S’il sortait de l’ordinaire et faisait le buzz, son bus de 15 tonnes pour 10 m de long s’est vite avéré un poids trop lourd. « Ce qui a bien fonctionné, ce sont les réservations sur les lieux de tournage de film ou de préparation de concerts. Je me suis bien éclaté mais j’ai foncé tête baissée. J’ai investi plusieurs dizaines de milliers d’euros avant d’avoir tâté le terrain pour trouver des emplacements. Dans l’Eure, les bassins d’emplois sont très disparates et les zones industrielles ont leurs restaurants. Le food truck, c’est vraiment pour la clientèle bobo branchée », témoigne Joachim Knitter. Son bus-restaurant poursuit son aventure en région parisienne avec un autre propriétaire.
« Dégage ! »
Pierrick Burlut a lui aussi connu l’échec, en 2014, avec son Bouche-à-oreille, qu’il installait à Évreux et Saint-Sébastien-de-Morsent notamment. « Je travaillais six jours sur sept, 240 heures par mois. Mais j’avais 5 000 € de dépenses mensuelles et il m’en rentrait autant. Sans trésorerie, sans salaire, j’ai tenu neuf mois », se souvient cet Ébroïcien.

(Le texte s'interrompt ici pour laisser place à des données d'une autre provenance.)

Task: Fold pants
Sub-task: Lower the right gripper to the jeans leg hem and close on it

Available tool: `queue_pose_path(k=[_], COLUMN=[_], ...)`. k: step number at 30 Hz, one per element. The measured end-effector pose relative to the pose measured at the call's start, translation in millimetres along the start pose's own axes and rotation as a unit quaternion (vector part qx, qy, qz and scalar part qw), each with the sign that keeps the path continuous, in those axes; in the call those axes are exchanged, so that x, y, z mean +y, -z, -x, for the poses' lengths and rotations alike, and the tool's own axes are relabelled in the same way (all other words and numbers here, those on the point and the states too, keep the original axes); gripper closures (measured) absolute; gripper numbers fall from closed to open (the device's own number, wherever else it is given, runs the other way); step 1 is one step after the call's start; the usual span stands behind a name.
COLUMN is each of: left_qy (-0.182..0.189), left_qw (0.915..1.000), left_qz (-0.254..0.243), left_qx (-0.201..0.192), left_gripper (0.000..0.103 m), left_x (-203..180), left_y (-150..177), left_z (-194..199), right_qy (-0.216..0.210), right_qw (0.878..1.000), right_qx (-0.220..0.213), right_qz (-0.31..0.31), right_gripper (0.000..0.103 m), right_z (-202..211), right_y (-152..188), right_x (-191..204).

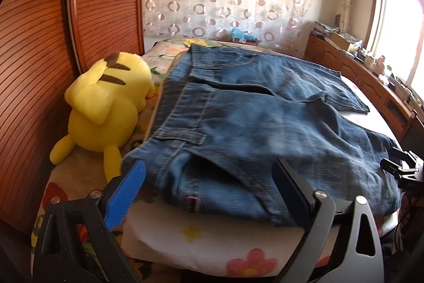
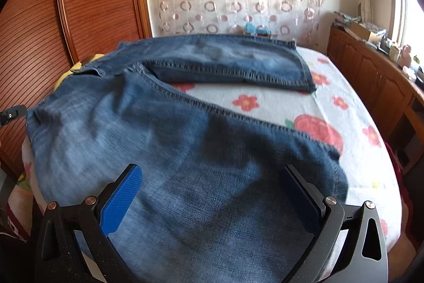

S’il a pris un bouillon, Pierrick Burlut, qui proposait des plats traditionnels français cuisinés maison et à emporter chez soi, garde encore de bons moments en mémoire : « Les burgers marchaient très bien. J’avais fidélisé une clientèle de 50-60 personnes en soirée à Gravigny. »
Reste l’ardoise à éponger et les mauvais souvenirs : « Dans certains villages, le maire me disait de dégager car je faisais de la concurrence au boucher. Je n’ai jamais compris le rapport… »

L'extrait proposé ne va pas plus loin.